Ocho son los lugares de nuestra tierra que trata Moya, y que por no hacer el escrito muy largo, ni ser pesado, me limito a copiar lo que dice en cuanto a la estructura, muebles y esmaltes de que consta el escudo de estos lugares, puestos con la misma grafía y por el mismo orden que él los pone en su obra.

Atienza

«Por haber conquistado la Villa de Atienza el Rey Don Alonso el Sexto de Castilla, en el año de 1083, la concedió los Blasones, que obstenta en sus Escudos; y son los mismos, que como Rey de Castilla y de Leon llevaba en sus Vanderas aquel monarca».

Brihuega

«… en memoria de lo dicho, y de venerar por Patrona una imagen de Nuestra Señora, con el Titulo de la Peña, la llevan por Balsón en sus Escudos, y una Fortaleza, que muestra la primera que allí huvo, y la que asiste a sus moradores, que son robustos, fuertes y guerreros…».

Cogolludo

«…mandaron gravar los Cerdas en los Escudos de la Villa sus Armas, que son, en primero y quarto los Blasones de Castilla, y Leon, con colores Reales; y segundo y tercero las tres Flores de Lis de Francia de Oro sobre Campo azur». No me resisto a copiar lo que Moya explica luego para justificar el nombre del pueblo.
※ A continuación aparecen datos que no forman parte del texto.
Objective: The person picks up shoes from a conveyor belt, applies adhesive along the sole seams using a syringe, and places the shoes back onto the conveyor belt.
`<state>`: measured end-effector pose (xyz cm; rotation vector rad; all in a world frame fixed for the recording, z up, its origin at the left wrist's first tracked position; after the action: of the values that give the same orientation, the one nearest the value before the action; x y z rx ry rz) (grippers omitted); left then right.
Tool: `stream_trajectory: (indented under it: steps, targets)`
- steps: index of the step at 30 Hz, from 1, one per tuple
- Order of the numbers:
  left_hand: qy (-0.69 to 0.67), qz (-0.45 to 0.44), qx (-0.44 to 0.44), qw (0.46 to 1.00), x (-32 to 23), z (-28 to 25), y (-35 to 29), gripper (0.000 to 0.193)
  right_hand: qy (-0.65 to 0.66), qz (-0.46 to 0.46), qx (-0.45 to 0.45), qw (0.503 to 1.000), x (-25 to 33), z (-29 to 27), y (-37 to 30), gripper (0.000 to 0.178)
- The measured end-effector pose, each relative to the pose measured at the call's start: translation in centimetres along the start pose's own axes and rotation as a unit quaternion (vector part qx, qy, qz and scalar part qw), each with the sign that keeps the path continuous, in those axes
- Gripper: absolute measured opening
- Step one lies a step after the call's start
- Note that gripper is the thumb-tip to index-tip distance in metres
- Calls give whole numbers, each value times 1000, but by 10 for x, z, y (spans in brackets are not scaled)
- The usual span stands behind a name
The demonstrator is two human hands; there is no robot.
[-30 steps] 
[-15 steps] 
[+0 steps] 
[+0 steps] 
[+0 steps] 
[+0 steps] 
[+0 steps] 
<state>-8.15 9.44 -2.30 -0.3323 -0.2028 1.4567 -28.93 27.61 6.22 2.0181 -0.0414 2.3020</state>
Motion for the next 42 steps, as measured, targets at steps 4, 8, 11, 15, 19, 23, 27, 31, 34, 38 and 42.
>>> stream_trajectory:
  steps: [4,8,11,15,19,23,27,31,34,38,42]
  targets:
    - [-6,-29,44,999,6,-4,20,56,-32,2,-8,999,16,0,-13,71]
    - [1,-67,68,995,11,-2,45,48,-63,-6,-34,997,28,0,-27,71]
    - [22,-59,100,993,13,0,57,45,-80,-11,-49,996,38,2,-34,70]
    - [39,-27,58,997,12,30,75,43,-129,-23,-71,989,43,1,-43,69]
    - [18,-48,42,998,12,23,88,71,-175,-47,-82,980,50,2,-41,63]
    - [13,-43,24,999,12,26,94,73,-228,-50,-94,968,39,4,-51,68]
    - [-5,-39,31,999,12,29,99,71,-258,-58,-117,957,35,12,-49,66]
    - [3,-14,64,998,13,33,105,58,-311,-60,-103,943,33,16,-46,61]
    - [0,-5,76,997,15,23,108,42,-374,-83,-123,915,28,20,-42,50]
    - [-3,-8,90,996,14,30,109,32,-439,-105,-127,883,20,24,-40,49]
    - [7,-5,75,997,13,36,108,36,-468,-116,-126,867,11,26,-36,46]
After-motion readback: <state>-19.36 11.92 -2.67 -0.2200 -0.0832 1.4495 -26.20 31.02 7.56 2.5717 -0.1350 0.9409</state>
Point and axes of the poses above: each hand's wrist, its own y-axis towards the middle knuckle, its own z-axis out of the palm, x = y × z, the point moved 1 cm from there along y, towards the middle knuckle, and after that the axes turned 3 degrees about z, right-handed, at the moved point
Dice así: «El nombre con que oy se conoce la villa de Cogolludo, se sabe, que viene derivado de las Cogullas, que usaban los Cavalleros, que allí se establecieron quando se empezó a habitar aquel terreno, y se hizo en él Población».

Guadalaxara

«… se halló en su conquista Alvar Fañez Minaya, Primor del cid Ruy Diaz; y por averse esmerado este en los asaltos, y dexado memoria illustre de sus hechos, tomaron su figura a Cavallo por Blasones, la que mantiene dicha Ciudad en sus Escudos, que blasona de Azur, sembrado de Estrellas de Oro. Esto es lo que su Historia nos refiere, a lo que yo añado, que la figura Equestre, que es un Hombre a cavallo, es Geroglifico de nobleza, valor, ossadia y magestad: Atributos que a la ciudad, y a sus Republicos pertenecen, por lo hidalgos, guerreros, esforzados, y obstentosos, que son, como lo acreditan sus hazañas, de que se pudiera escribir largamente…».

Molina de Aragón

«… por tener estos cerros [en que asienta la villa] semejanza en el nombre, y en la figura con las ruedas de los molinos, tomaron los de Molina el título que tienen, y su imagen por Empressa, poniendo, en Escudo azur, dos Ruedas de Molino de Plata; y despues aumentaron un Brazo con un Anillo en los dedos, en acción de dar: y esto trae su origen del Matrimonio que contraxo la hija de Don Gonzalo Perez de Lara Mofalda con el Infante Don Alonso, hijo del Rey Don Alonso, Rey de Leon, la que llevó en dote dicha Villa, y Señorío, como por la dadiva del Anillo se muestra».

Orche

«sus blasones que son Escudo partido: en primero de Azur, Castillo de Plata, entre dos Olivos… en segundo, del mismo esmalte, propone dicho Escudo dos manos derechas asidas, que también significan paz, concordia, union, amistad, fee y lealtad».

Sigüenza

«El Escudo de Armas y Blasones que la ilustra, el que se ordena partido: en primero, de Azur, Castillo de Oro; en segundo, de gules, Aguila de Sable, con las alas baxadas, coronada a la antigua, y un huesso principal del cuerpo Humano en las garras».

Zifuentes 

«… el qual es [el blasón] un Castillo, en el que se representa su Fortaleza. Al pie de esta Maquina nacen las Fuentes que se han dicho, y muy cerca de ellas están los Molinos, por lo que blasonaron en su escudo de armas por baxo de el Castillo (que laman en punta) dos ruedas de molino».

Y esto es todo cuanto he copiado del libro de Antonio Moya en que refiere cómo son, o como eran a mediados del siglo XVIII, los escudos de las más principales ciudades y villas de la tierra de Guadalajara. Y espero que haya gustado a mis lectores esta vieja plática. Y no digo más.